### Entries taken from a collection
╭──

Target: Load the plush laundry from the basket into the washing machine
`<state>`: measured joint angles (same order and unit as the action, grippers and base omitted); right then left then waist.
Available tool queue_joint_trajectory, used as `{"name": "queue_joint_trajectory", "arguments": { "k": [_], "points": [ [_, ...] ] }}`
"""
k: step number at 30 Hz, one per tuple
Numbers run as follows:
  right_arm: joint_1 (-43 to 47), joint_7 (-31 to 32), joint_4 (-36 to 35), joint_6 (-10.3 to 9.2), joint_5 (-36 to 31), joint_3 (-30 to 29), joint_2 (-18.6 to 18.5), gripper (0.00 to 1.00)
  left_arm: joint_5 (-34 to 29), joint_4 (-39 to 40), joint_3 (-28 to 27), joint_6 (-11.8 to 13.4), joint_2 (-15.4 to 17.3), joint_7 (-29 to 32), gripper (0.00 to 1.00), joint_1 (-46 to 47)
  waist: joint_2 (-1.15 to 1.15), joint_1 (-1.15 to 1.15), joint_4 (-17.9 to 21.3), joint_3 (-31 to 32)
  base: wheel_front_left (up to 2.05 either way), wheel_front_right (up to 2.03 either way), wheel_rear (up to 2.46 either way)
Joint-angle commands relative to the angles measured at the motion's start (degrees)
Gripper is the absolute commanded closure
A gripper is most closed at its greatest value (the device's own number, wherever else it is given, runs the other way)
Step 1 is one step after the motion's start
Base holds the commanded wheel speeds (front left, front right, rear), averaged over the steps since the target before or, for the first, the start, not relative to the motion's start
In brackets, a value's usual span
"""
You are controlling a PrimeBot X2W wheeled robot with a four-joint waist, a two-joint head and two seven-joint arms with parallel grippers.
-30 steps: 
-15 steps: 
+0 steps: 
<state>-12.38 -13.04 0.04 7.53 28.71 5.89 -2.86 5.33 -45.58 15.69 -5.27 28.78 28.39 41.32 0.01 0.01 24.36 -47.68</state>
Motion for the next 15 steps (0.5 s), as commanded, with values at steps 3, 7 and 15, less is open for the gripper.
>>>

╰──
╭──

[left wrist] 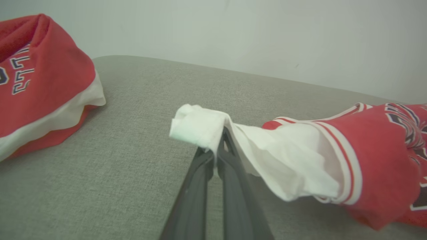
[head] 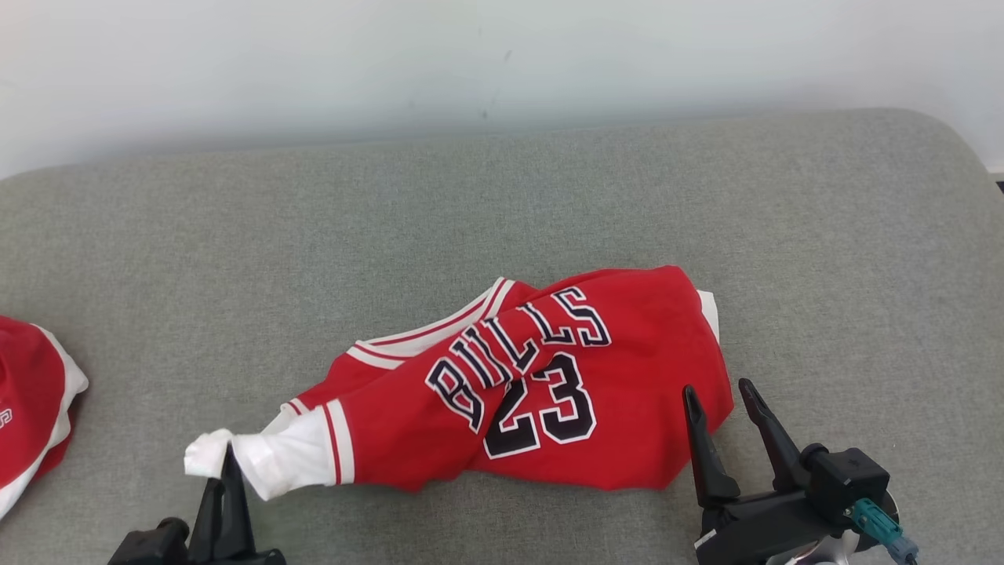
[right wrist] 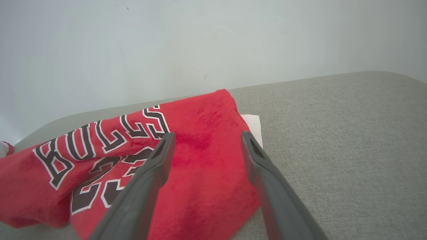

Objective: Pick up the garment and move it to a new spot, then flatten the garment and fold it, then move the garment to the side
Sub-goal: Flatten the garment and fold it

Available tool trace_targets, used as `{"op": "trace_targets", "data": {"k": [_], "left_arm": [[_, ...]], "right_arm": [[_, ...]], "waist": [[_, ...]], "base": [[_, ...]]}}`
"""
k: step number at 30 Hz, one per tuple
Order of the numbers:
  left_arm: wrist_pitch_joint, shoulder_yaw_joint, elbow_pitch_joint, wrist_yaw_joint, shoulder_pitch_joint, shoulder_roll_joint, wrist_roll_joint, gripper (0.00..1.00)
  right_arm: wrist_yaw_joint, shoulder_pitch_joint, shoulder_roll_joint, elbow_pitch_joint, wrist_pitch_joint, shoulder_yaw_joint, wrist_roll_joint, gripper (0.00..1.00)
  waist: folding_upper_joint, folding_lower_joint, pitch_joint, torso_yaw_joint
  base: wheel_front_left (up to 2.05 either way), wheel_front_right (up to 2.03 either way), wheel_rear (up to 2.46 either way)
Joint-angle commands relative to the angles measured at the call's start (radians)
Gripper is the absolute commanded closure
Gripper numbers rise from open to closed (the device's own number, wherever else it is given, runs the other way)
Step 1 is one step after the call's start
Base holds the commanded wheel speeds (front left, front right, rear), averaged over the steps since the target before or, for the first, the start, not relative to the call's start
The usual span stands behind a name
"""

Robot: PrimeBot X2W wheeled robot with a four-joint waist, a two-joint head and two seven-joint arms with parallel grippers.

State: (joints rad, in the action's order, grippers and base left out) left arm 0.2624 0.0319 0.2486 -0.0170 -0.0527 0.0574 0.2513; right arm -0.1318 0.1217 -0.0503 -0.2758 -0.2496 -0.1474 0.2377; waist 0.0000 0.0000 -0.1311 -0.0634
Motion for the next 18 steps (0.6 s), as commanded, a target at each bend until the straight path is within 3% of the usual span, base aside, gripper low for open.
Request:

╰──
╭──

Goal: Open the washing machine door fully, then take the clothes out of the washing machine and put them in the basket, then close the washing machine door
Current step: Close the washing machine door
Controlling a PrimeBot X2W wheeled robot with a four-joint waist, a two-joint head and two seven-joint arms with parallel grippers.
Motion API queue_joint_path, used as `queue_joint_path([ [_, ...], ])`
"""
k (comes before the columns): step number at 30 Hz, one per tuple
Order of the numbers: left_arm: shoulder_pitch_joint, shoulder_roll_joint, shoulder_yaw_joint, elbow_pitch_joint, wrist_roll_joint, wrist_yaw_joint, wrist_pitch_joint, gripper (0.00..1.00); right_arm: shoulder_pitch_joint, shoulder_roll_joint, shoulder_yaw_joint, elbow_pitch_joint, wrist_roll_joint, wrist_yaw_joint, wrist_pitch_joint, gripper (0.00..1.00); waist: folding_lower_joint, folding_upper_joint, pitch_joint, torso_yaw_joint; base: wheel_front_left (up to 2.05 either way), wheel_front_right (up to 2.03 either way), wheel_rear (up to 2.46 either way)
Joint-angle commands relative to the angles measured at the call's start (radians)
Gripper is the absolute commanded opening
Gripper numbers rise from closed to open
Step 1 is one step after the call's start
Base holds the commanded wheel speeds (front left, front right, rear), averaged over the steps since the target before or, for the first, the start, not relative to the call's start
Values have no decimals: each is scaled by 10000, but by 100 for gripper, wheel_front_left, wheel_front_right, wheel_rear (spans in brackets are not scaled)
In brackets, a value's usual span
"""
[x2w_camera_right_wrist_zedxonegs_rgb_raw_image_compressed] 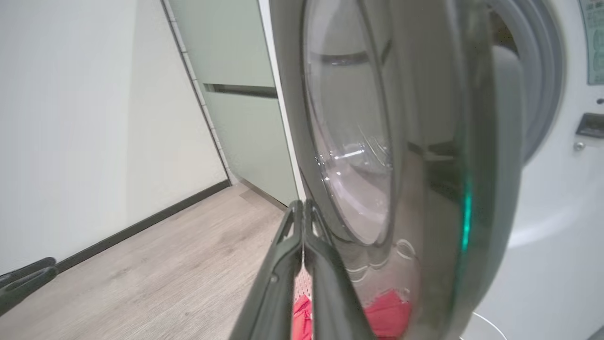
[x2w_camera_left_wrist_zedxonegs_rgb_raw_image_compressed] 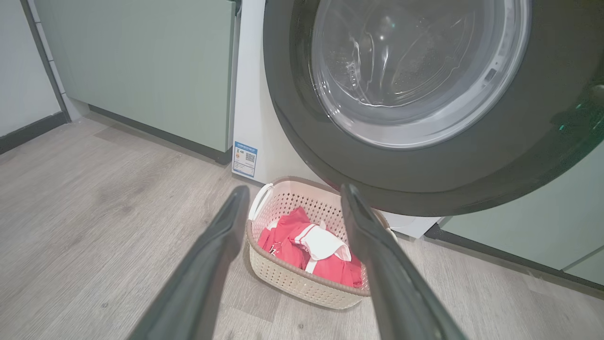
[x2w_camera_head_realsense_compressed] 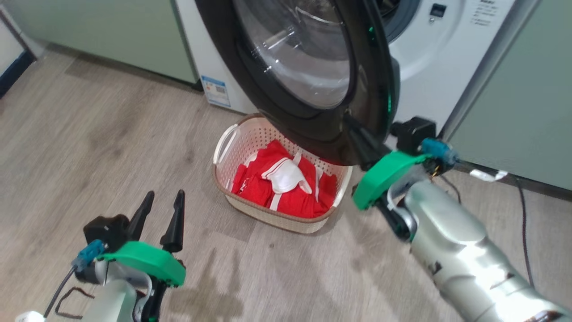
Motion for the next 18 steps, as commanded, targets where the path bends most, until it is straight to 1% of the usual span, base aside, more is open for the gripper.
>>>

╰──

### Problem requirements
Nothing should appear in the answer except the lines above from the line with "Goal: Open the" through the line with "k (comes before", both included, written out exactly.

### Written response
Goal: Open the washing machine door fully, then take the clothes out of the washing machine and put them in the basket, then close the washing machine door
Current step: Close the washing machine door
Controlling a PrimeBot X2W wheeled robot with a four-joint waist, a two-joint head and two seven-joint arms with parallel grippers.
Motion API queue_joint_path, used as `queue_joint_path([ [_, ...], ])`
"""
k (comes before the columns): step number at 30 Hz, one per tuple

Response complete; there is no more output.